Software-Defined Networks (SDNs) represent a transformative approach to networking, presenting a spectrum of opportunities alongside inherent challenges. SDNs offer centralized control and programmability, thereby augmenting network agility, scalability, and operational efficiency. Through the abstraction of network intelligence from physical infrastructure, SDNs facilitate dynamic resource allocation, traffic optimization, and novel service provisioning. However, the adoption of SDNs presents notable challenges, including heightened security risks, interoperability complexities, and the imperative for robust management frameworks. Additionally, the intricacies associated with migrating legacy systems to SDN architectures and ensuring seamless integration with existing infrastructures pose considerable hurdles. Notwithstanding these challenges, the potential advantages of SDNs in reshaping network management paradigms and fostering innovative applications underscore the critical necessity of addressing these impediments to fully realize their transformative potential.

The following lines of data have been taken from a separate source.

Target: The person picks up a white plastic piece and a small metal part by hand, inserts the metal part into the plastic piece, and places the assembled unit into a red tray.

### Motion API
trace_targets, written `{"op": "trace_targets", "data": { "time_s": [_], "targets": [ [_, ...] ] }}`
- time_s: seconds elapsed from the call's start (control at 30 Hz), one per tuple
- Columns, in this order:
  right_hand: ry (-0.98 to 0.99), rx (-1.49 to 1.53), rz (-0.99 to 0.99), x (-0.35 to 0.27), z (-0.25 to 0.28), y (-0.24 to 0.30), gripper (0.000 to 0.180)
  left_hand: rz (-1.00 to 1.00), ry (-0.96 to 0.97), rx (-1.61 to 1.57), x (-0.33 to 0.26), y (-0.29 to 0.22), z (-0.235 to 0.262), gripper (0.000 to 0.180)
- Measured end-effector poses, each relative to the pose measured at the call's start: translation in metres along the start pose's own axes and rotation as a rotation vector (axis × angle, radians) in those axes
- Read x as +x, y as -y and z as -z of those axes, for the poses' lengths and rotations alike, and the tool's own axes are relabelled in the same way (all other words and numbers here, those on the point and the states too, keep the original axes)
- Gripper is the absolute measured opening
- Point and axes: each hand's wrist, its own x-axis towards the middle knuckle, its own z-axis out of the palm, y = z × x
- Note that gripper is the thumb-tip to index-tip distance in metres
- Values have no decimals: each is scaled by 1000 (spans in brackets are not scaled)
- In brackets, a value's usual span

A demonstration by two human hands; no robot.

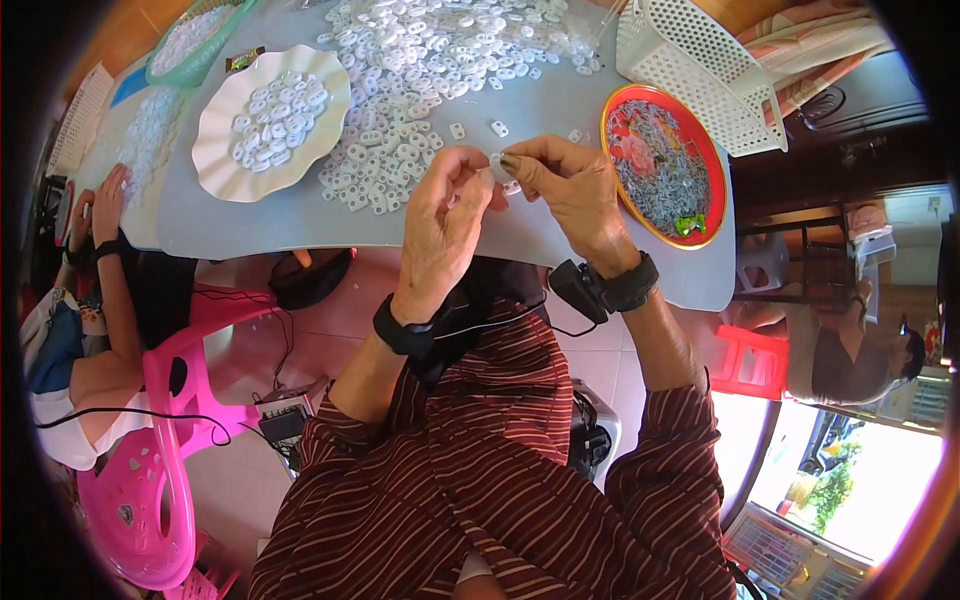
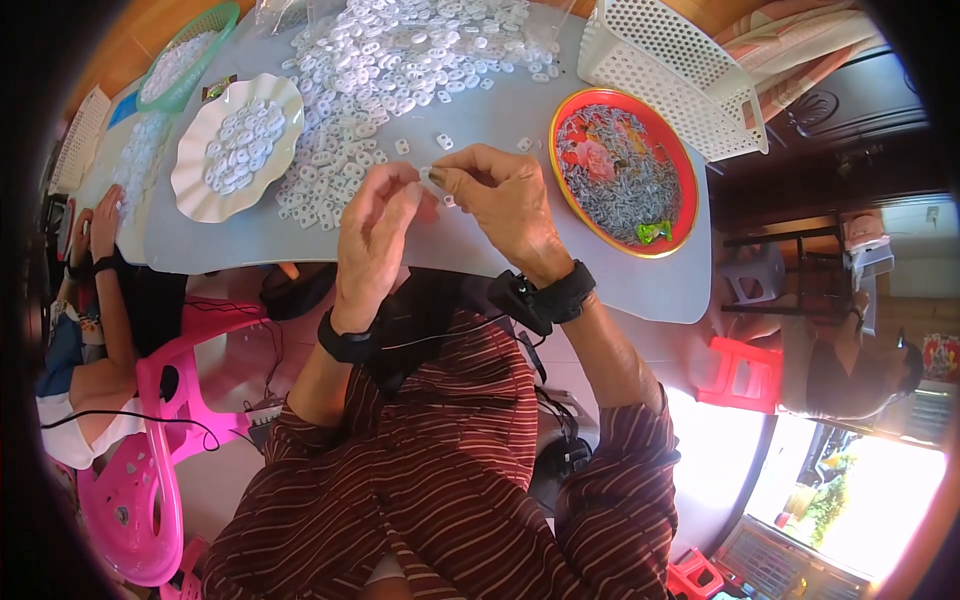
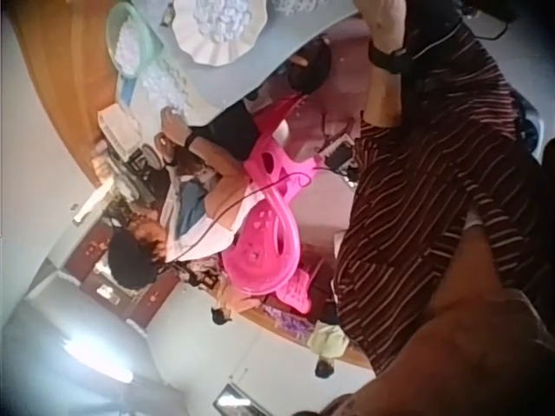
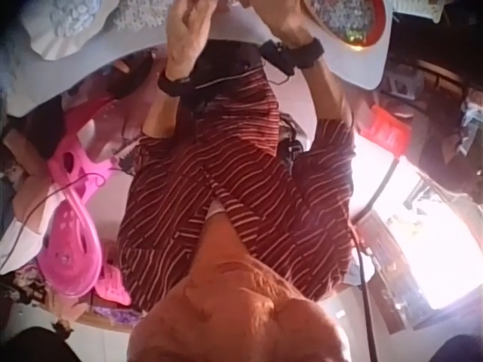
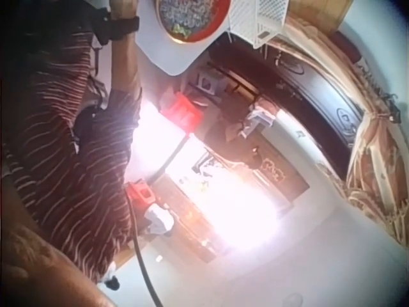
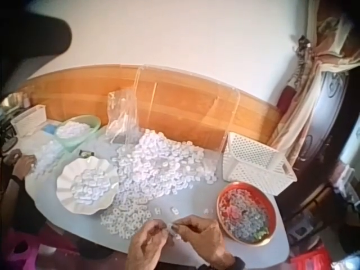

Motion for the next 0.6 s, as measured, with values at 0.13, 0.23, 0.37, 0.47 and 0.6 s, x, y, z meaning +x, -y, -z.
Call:
{"op": "trace_targets", "data": {
  "time_s": [0.13,0.23,0.37,0.47,0.6],
  "targets": [
    [37,27,-6,-5,0,-5,13,-28,21,118,9,4,3,17],
    [-3,-18,-1,-6,1,-1,12,-46,34,95,10,5,1,15],
    [-68,-141,131,-6,-1,0,9,-23,69,165,9,-5,-7,14],
    [-76,-188,144,-9,-5,4,8,24,19,35,7,-1,-3,16],
    [-99,-168,120,-14,-7,4,9,54,50,10,7,-4,-5,17]
  ]
}}
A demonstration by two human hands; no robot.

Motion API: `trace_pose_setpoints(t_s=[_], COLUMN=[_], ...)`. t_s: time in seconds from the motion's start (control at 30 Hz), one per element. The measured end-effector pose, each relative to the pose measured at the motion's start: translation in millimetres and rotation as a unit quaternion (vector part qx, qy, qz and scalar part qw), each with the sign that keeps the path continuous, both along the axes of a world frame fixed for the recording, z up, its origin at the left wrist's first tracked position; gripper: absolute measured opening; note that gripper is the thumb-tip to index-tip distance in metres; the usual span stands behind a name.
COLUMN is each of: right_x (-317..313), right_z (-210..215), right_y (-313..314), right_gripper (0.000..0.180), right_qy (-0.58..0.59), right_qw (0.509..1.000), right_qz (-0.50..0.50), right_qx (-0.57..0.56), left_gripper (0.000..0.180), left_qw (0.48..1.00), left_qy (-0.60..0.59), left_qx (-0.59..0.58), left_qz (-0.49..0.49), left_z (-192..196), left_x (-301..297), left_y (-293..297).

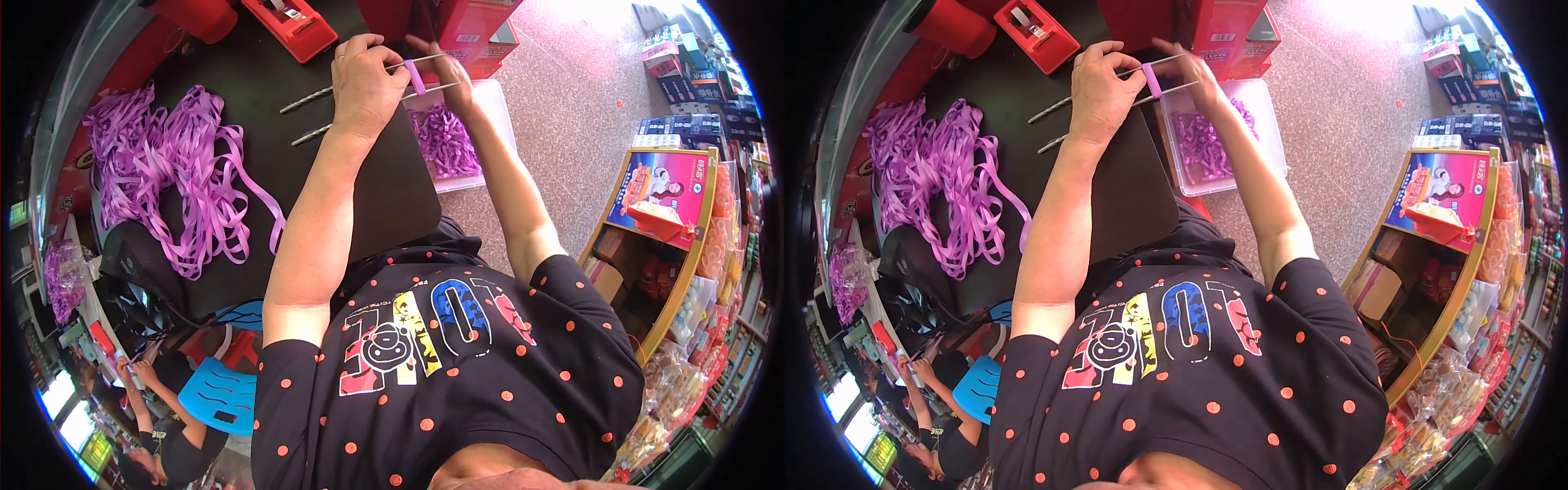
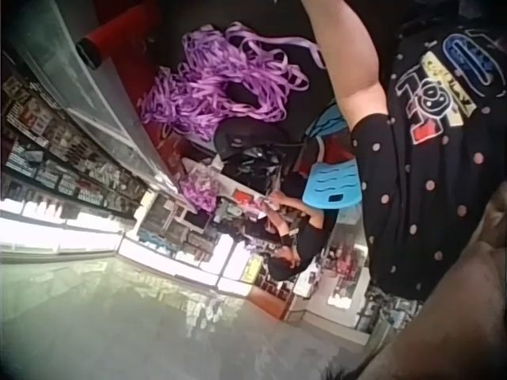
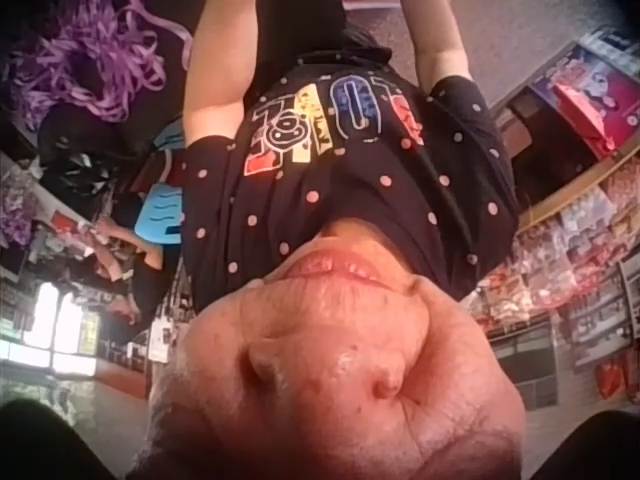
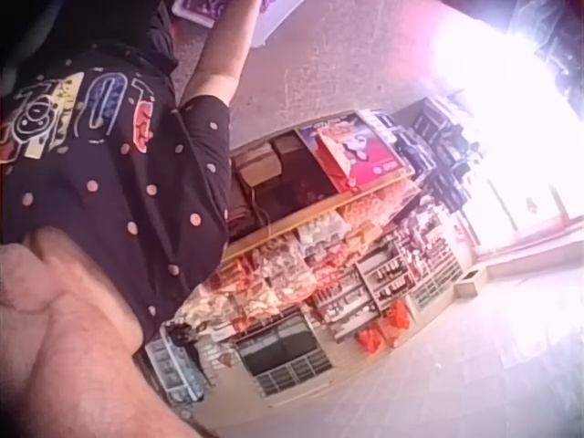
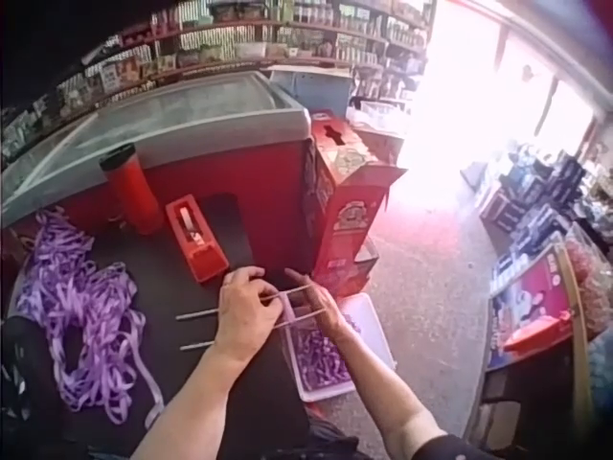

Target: Making small decorative bows from purple ribbon using metal rods as a guide.

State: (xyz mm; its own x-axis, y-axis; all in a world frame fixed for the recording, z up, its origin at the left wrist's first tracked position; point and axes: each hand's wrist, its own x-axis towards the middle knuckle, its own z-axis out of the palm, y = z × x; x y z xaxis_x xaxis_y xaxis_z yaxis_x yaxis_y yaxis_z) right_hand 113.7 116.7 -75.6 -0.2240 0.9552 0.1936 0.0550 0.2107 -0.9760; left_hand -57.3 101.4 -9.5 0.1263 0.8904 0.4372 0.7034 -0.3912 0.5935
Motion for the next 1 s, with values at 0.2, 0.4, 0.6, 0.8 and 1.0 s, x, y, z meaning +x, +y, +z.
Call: trace_pose_setpoints(t_s=[0.2, 0.4, 0.6, 0.8, 1.0], right_x=[-21, -24, -20, -21, -11], right_z=[-6, 19, 40, 69, 92], right_y=[-80, -105, -99, -104, -96], right_gripper=[0.049, 0.034, 0.033, 0.034, 0.037], right_qy=[0.044, 0.177, 0.146, 0.125, 0.092], right_qw=[0.989, 0.975, 0.978, 0.975, 0.974], right_qz=[-0.12, -0.132, -0.138, -0.157, -0.123], right_qx=[-0.068, -0.009, -0.05, -0.094, -0.166], left_gripper=[0.013, 0.018, 0.022, 0.016, 0.059], left_qw=[1.0, 0.999, 0.964, 0.574, 0.492], left_qy=[0.005, -0.05, -0.237, -0.634, -0.683], left_qx=[0.002, 0.01, -0.118, -0.503, -0.538], left_qz=[-0.002, -0.017, -0.005, -0.126, -0.04], left_z=[-4, 7, 38, 37, 13], left_x=[-1, -5, 4, 32, 66], left_y=[0, -3, -16, -90, -125])
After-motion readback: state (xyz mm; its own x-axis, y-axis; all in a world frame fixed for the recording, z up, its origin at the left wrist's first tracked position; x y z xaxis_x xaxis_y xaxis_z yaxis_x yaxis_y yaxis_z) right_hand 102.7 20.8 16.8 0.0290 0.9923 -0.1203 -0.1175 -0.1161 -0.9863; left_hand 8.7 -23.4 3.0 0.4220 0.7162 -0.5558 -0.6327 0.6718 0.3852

Speaker: Suleman Khan is currently an Associate Professor at the School of Computer Science, AI & Electronics at the University of Bradford. Previously he received a Ph.D. degree (Distinction) in Cybersecurity from the Universiti Malaya, Malaysia, in 2017. He was a faculty member at the School of Information Technology, Monash University, Malaysia, Department of Computer and Information Sciences, Northumbria University, Newcastle upon Tyne, U.K and the School of Engineering and Computing, University of Central Lancashire, UK. He has published more than 90 high-impact research articles in reputed international journals and conferences including IEEE Transactions on Intelligent Transportation Systems, IEEE Transactions on Sustainable Computing, IEEE Communications Surveys & Tutorials, IEEE Internet of Things Magazine, IEEE Internet of Things Journal, and ACM Computing Surveys. His research areas include but are not limited to, network forensics, software-defined networks, Internet-ofThings, Blockchain, cloud computing, and vehicular communications.